Is Universal Basic Income the real solution to poverty?
A two-year experiment in one form of Universal Basic Income (UBI) has just come to a close and its results have set both the UBI fans and critics twittering. Calum Drysdale explores both the results of the Finland experiment and what this might mean for UBI in the future.
Before I begin I should clarify some terms. The Finland experiment cannot truly be called an experiment in Universal Base Income. UBI is the idea that the government should give each of its citizens a ‘basic’ form of income. It has been picked up by both the left and the right with both the Green party and The Adam Smith Institute (an influential centre right think tank) advocating on its behalf. While ideology varies, UBI has attracted a certain utopian miasma, being heralded as the solution to everything from homelessness to automation caused job loss to an overly complicated welfare system. The two-year experiment in Finland that has just concluded was not a form of UBI. Rather than giving money to a truly random selection of people across the demographic, socio-economic and cultural range of the country, unemployed citizens between 25 and 58 were provided with €560 (£475) per month on top of any other forms of welfare. However, while limited, it provides a very good case study for the policy.
Unfortunately for the utopianists, the results were not unequivocally positive. While the sample group has reported higher levels of both physical and mental wellbeing, unemployment figures did not vary from the control group.
While the limited nature of the study limits what conclusions we can draw, it does cause us to think about what we want from a social welfare program. The Finland experiment was not renewed due to a perceived lack of success. The desired reduction in unemployment, claimed to be one of the major benefits of UBI, failed to materialise. However, how can we measure the success of a program that caused its recipients to have “less stress symptoms as well as less difficulties to concentrate and less health problems than the control group”. Advocates argue that this increase in quality of life is priceless.
Other studies conducted elsewhere have had more positive results. GiveDirectly, a charity that provides direct cash payments to extremely poor people in countries such as Kenya and Uganda, claims that cash transfers have had a positive impact in both the long and short term, leading to big reductions in HIV/AIDS infection rates and low birth weight while not causing an increase in the purchase of temptation goods such as alcohol or tobacco.
A key difference between these programs is their scale. GiveDirectly gave Kenyans $25 a month on top of any other income, which, in a country where the poverty line is $57 a month, represents a fairly major sum. In contrast, the Finnish study gave €560 per month. In a country where the average wage is €3470 per month. Obviously, these numbers are not directly comparable but I hope they demonstrate my point that the money paid to the Kenyans, many of whom had income sources other than welfare, is of a different scale to the money paid to the unemployed Finnish.

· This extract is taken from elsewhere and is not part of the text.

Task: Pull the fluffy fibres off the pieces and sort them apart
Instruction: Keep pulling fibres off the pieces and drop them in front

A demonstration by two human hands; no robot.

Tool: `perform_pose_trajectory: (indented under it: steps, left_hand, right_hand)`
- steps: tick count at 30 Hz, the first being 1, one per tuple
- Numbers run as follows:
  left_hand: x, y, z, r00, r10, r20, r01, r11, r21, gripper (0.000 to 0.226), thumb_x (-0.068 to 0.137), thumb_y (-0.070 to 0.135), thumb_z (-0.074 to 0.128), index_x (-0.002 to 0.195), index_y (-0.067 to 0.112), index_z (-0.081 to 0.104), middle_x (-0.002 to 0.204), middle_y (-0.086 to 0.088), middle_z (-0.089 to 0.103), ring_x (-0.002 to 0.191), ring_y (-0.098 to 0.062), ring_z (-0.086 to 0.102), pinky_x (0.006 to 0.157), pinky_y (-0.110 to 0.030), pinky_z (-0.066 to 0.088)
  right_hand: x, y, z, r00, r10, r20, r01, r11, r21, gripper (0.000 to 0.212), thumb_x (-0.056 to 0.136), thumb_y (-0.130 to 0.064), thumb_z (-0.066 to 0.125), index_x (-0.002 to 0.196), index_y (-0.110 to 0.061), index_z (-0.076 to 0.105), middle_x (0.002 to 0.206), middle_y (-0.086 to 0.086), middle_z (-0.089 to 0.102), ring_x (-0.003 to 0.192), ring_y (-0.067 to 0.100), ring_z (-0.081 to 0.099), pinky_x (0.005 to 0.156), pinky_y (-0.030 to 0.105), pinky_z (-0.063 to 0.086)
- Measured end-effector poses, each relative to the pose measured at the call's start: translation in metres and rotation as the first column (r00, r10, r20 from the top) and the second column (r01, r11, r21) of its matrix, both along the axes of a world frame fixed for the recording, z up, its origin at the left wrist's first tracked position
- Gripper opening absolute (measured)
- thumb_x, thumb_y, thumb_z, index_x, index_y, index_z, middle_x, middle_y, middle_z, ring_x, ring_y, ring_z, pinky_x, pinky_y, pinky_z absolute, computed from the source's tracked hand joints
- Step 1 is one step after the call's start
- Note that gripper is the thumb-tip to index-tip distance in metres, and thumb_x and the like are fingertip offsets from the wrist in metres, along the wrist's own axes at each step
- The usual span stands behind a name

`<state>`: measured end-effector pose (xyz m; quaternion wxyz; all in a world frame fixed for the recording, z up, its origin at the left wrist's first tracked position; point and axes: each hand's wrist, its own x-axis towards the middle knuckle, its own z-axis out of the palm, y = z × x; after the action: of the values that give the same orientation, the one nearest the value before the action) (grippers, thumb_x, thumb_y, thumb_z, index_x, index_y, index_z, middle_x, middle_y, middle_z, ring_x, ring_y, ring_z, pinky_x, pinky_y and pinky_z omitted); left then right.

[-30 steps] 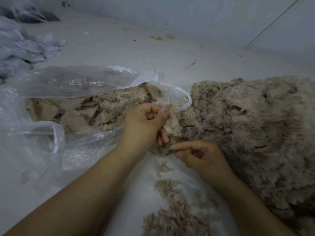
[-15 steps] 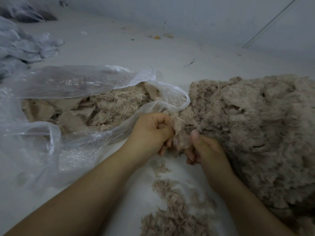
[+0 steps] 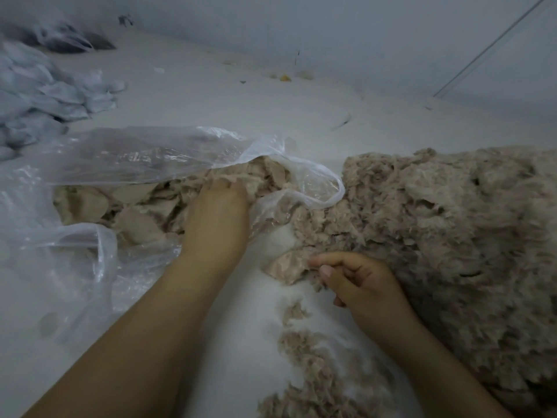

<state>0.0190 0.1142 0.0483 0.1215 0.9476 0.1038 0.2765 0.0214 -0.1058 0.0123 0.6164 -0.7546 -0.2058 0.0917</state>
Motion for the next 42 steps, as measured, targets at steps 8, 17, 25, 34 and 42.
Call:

I think what can be taken from this is that, while giving money to anyone is going to make them happier, it is not going to act as a panacea. People are usually unemployed due to underlying issues such as a lack of education or chronic health problems. These people often need more than just cash. They need active help from the state rather than hands off and impersonal cash. Here we arrive at my own personal bugbear about UBI.
I believe that any program that funnels money towards the poor and unemployed would have a similarly positive effect. For me, UBI has two major flaws. Firstly, rather like free university tuition, UBI is a poisoned chalice that is regressive rather than progressive. Whilst you can argue that giving money to the middle classes is going to improve their lot, it is extremely inefficient. Why give money to people that do not need it when it could be better spent? In this capacity, UBI is a way of sweetening the medicine of welfare in the eyes of the middle classes by making it seem fair and balanced as everyone receives the same amount. The money would be a boost to those who know how to handle money and not those, like the unemployed or homeless, that have a proven bad track record.
However, just like the poll tax that charges everyone the same flat amount, UBI is extremely regressive. As an extension of this, the argument made by right-wing advocates of UBI, that it would reduce the bureaucracy of welfare, is a narrow minded one. By limiting welfare exclusively to UBI the state would be failing in its duty to provide for its poorest members.
Secondly, if UBI is intended as a replacement of the safety net and as an answer to the problems brought on by automation, it will raise important questions about the responsibilities of the state to its people. Should the government keep funding social services, the NHS and jobseekers if every citizen has, in theory, the means to live?
UBI is, to me, a blunt instrument to a complicated problem. The British Universal Credit system, that aims to simplify the benefit system, is far more efficient, even if it has been hamstrung by Tory ideologues.